I did 5 pounds last time, and that made about 50 6 inch long snack sticks.  Sounds like a lot, but when you start giving stuff away as gifts, or taking to parties, its not as much as you think.  I made a batch about 3 weeks ago, and its about gone. 

As far as recipes, I'm still trying out different ones.  I will be using LEM snack sticks this week using the LEM seasoning, and plan to add some extra crushed red pepper and cayenne to kick it up a notch.   They have good flavor, just not as hot as I would like.


----------



## daveomak (Dec 6, 2016)

mkriet said:


> So what you're saying is I can cook to an IT of 140 and hold for an hour, rather than getting the meat all the way up to 158?
> 
> I'm not planning to keep these out on the counter or anything, I would be keeping them in the freezer until I pull them out to eat them, and they would keep in the fridge.  Let me know your thoughts.  I really appreciate all the feedback from all you experts.   I really enjoy doing this stuff, but I'm still fairly new to making sausage/snack sticks.  There is always time to learn more.
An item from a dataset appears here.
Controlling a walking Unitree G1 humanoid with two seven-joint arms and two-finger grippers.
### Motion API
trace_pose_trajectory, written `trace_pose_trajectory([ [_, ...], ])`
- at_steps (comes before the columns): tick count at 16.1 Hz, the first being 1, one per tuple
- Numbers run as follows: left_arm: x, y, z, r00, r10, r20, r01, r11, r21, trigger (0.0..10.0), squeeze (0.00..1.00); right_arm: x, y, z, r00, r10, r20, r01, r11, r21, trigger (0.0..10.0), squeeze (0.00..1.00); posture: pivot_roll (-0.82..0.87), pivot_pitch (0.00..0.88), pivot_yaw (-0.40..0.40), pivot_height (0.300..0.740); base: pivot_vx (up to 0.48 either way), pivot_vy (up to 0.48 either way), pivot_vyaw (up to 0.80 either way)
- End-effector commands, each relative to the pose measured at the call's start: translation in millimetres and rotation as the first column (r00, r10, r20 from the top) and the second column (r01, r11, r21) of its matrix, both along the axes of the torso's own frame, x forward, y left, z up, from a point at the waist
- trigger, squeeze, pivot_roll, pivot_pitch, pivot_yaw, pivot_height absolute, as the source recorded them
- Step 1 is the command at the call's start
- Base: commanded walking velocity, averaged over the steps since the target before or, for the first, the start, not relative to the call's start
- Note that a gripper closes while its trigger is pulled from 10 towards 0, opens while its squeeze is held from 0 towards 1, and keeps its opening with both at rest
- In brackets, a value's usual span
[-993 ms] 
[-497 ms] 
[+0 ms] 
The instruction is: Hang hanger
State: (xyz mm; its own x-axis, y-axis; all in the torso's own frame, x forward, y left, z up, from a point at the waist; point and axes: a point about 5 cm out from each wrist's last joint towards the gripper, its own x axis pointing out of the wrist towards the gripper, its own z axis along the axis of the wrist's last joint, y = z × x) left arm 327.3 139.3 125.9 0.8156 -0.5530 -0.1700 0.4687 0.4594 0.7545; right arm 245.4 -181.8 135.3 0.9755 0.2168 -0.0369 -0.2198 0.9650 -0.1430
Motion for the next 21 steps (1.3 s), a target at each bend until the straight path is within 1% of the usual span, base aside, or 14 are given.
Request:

Pasteurizing is a product of TIME & TEMPERATURE...   Meat brought up to the recommended temp of 158, will see a (For example, a "5-log reduction" means lowering the number of microorganisms by 100,000-fold, that is, if a surface has 100,000 pathogenic microbes on it, a 5-log reduction would reduce the number of microorganisms to one. )

Meat cooked at 135 deg. F and held for 28 minutes will see the same reduction in pathogenic microbes as meat raised to 158 deg. F.....

Using this chart, or even extending the times recommended for personal preference, will insure safe to eat product without overcooking or having a "fat out" of your links... meat will be moister etc. ...  

If you trust the meat is safe to eat at 158, you can trust it will be safe following the chart if your temp gauges and thermometers and timers are accurate...


----------



## mkriet (Dec 6, 2016)

DaveOmak said:


> Pasteurizing is a product of TIME & TEMPERATURE...   Meat brought up to the recommended temp of 158, will see a (For example, a "5-log reduction" means lowering the number of microorganisms by 100,000-fold, that is, if a surface has 100,000 pathogenic microbes on it, a 5-log reduction would reduce the number of microorganisms to one. )
> Meat cooked at 135 deg. F and held for 28 minutes will see the same reduction in pathogenic microbes as meat raised to 158 deg. F.....
> Using this chart, or even extending the times recommended for personal preference, will insure safe to eat product without overcooking or having a "fat out" of your links... meat will be moister etc. ...
> If you trust the meat is safe to eat at 158, you can trust it will be safe following the chart if your temp gauges and thermometers and timers are accurate...



Thank you Dave.  I just wanted to confirm.   I want to make sure I don't get anyone sick.


----------



## BGKYSmoker (Dec 6, 2016)

Not rocket science here.

You can pull the sticks at 150* rack them and it will IT to 152 on its own. (skip the cold water)

Your results may vary from mine.


----------



## mkriet (Dec 22, 2016)

dward51 said:


> It happens.
> 
> Also if the casings are not fresh, they are prone to not sticking to the finished product.  I have some I know are old and I am still using them.  I just plan on pealing the casings off after the stick are done.  Other than that I see no point in tossing them.  I seem to recall one way to check for freshness of collagen casings is to rub them on a sheet of paper. If it leaves a slightly oily mark, they are still good.  If it does not, they will be prone to not sticking to the meat.
> 
> And Dave O. is absolutely right. Mix until you think it's over mixed (but be careful if using ECA as you don't want to break the capsules open).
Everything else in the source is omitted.